ABOUT THIS TASK: For this listing, the lines between the one holding "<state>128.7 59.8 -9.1" and the one holding "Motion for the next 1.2", inclusive, must be set down exactly.

**** LISTED RECORDS

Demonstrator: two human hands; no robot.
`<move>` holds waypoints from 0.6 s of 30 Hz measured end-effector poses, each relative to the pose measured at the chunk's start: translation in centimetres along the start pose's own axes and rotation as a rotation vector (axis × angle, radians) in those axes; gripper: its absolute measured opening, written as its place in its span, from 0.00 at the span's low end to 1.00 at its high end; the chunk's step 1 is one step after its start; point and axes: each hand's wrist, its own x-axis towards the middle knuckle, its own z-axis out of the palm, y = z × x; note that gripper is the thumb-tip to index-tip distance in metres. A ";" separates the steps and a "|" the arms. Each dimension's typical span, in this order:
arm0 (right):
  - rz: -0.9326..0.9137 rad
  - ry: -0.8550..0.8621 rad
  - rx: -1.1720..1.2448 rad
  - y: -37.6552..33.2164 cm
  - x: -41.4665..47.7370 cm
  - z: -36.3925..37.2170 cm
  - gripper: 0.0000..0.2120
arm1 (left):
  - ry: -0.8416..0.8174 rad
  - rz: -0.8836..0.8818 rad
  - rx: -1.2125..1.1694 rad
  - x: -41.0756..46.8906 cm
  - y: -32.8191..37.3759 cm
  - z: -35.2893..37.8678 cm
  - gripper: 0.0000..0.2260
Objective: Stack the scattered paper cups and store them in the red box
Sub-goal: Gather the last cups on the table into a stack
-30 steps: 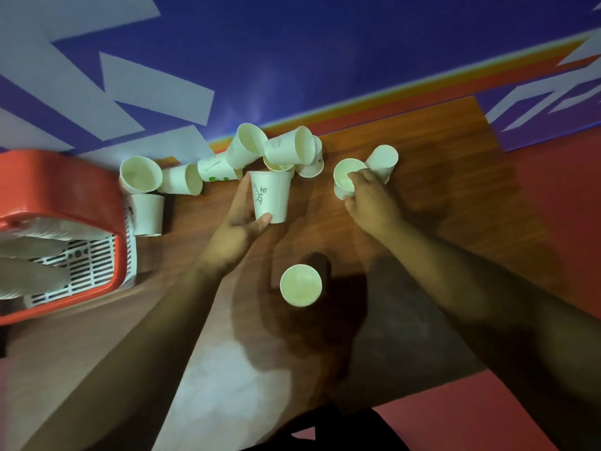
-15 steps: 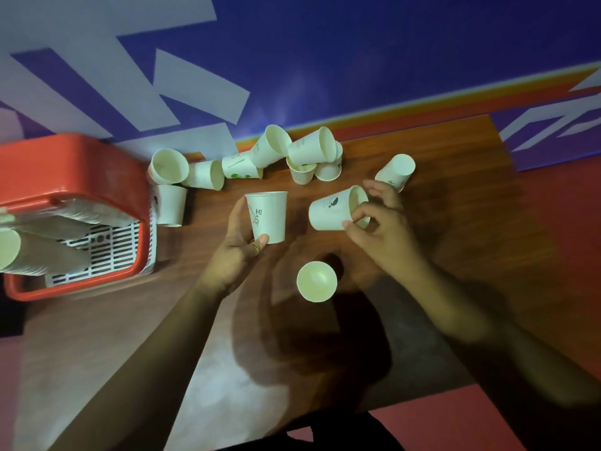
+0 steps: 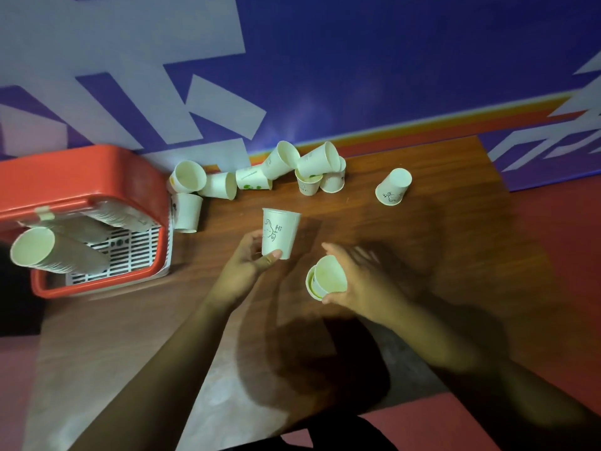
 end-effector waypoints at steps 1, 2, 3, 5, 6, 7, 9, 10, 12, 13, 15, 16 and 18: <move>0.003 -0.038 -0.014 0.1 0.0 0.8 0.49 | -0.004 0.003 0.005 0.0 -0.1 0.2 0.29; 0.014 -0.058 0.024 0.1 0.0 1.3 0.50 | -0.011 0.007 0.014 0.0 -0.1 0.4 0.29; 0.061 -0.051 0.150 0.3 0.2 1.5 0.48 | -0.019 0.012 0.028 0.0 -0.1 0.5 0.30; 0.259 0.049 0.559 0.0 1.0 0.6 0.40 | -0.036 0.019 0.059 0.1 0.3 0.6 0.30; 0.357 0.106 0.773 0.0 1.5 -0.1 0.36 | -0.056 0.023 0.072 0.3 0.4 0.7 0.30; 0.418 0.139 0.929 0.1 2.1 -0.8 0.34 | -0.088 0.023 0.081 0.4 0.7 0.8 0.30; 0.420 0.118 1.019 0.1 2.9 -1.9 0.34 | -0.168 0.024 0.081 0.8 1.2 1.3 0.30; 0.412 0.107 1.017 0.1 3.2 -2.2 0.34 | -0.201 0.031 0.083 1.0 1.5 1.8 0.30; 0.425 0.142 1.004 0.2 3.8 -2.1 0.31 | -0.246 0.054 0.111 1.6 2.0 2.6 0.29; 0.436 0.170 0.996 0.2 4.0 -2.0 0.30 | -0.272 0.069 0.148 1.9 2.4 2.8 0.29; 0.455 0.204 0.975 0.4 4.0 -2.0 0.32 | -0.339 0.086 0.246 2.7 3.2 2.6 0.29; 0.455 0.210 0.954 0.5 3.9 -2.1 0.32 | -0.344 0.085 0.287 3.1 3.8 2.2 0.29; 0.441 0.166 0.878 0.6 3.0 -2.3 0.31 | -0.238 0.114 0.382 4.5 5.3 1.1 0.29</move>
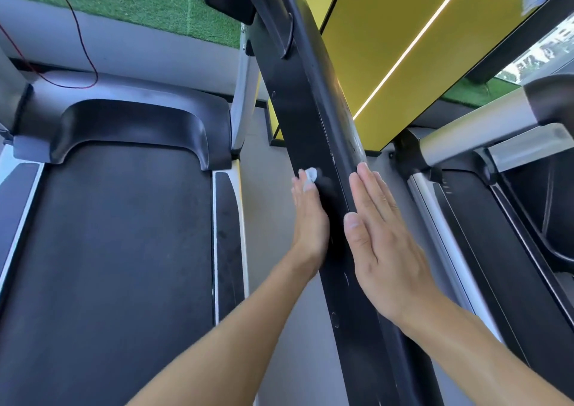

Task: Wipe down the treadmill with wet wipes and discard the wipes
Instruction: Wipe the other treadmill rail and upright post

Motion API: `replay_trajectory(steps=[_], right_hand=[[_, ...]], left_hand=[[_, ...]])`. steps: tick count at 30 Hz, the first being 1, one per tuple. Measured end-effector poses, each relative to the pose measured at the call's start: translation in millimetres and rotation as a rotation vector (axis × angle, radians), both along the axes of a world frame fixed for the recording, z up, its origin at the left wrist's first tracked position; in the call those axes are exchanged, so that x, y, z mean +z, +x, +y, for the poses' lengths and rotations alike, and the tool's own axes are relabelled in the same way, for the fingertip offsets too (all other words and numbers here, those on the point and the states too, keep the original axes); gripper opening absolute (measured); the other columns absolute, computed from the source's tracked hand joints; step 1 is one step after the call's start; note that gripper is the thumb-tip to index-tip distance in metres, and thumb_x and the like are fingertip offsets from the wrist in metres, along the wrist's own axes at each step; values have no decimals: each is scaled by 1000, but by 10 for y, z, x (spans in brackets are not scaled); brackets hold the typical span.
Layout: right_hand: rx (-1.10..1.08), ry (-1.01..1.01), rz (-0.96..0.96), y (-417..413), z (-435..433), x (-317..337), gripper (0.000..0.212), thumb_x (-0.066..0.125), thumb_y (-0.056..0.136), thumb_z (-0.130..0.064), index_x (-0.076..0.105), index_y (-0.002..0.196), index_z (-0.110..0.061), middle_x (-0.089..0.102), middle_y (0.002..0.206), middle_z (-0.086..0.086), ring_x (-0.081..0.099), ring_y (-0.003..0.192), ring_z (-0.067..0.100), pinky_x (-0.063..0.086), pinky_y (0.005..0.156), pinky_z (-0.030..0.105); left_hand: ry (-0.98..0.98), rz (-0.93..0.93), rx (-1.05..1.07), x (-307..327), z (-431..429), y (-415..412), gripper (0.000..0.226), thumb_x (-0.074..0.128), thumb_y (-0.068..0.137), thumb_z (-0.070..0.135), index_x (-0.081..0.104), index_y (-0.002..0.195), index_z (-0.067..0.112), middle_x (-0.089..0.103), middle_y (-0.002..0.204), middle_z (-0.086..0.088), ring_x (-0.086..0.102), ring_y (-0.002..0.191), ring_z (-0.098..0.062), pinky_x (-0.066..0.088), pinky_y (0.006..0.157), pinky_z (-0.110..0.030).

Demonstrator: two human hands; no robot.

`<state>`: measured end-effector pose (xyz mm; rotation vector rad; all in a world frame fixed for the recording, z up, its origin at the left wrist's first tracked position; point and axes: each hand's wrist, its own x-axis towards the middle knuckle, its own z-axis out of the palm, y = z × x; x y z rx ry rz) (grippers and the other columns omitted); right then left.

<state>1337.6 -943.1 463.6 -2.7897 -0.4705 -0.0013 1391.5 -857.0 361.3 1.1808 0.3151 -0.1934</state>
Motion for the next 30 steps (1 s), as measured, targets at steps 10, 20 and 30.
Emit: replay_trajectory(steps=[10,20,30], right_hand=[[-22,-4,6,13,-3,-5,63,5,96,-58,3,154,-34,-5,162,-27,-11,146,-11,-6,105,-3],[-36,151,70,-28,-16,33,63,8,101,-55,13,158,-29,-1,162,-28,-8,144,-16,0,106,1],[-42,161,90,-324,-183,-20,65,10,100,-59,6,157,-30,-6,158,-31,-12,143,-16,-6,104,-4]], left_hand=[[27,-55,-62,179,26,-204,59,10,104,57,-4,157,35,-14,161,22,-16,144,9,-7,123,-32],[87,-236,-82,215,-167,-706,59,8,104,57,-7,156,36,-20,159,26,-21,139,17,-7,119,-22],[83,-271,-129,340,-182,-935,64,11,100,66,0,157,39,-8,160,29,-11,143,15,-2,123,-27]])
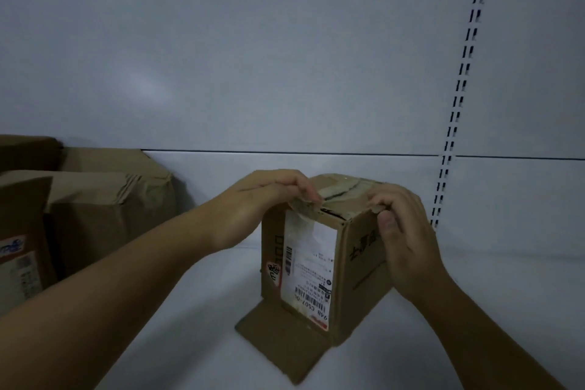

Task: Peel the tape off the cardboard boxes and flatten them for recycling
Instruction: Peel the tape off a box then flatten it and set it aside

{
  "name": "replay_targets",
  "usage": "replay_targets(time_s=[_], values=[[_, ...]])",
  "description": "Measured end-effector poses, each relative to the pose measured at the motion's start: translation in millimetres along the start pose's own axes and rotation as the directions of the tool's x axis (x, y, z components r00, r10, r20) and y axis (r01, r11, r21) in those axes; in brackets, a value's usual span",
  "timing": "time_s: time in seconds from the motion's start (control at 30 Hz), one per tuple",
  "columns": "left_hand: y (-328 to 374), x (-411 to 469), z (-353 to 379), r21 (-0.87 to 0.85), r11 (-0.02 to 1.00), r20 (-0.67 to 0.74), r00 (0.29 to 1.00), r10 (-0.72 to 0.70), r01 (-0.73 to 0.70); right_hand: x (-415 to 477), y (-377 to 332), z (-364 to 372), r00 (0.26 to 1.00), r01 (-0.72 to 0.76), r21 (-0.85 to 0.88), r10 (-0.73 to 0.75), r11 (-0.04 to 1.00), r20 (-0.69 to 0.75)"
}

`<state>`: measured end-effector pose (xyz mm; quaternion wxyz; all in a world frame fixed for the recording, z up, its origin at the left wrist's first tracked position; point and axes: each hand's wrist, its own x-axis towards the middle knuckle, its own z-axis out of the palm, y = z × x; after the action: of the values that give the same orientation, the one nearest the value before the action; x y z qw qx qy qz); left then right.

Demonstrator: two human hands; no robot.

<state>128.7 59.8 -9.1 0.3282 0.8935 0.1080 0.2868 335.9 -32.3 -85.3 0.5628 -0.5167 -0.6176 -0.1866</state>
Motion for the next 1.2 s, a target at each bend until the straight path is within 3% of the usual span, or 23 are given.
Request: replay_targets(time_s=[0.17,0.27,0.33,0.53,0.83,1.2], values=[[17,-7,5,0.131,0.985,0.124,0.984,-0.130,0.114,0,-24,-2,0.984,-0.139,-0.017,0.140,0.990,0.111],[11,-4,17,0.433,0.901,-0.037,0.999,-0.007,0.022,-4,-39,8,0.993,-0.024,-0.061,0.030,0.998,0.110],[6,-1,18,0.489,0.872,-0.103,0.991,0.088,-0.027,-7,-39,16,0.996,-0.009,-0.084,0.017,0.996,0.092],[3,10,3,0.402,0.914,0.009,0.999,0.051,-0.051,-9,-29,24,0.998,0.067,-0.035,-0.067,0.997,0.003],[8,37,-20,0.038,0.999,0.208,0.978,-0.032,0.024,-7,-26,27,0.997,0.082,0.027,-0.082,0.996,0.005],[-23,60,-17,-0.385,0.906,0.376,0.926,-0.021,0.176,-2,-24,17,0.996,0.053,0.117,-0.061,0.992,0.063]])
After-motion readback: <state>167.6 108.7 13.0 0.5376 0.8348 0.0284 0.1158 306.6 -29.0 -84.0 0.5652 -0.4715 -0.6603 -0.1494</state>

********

YOUR RESPONSE:
<state>128.7 59.8 -9.1 0.3282 0.8935 0.1080 0.2868 335.9 -32.3 -85.3 0.5628 -0.5167 -0.6176 -0.1866</state>
Motion for the next 1.2 s, a target at each bend until the straight path is within 3% of the usual span, or 23 are given.

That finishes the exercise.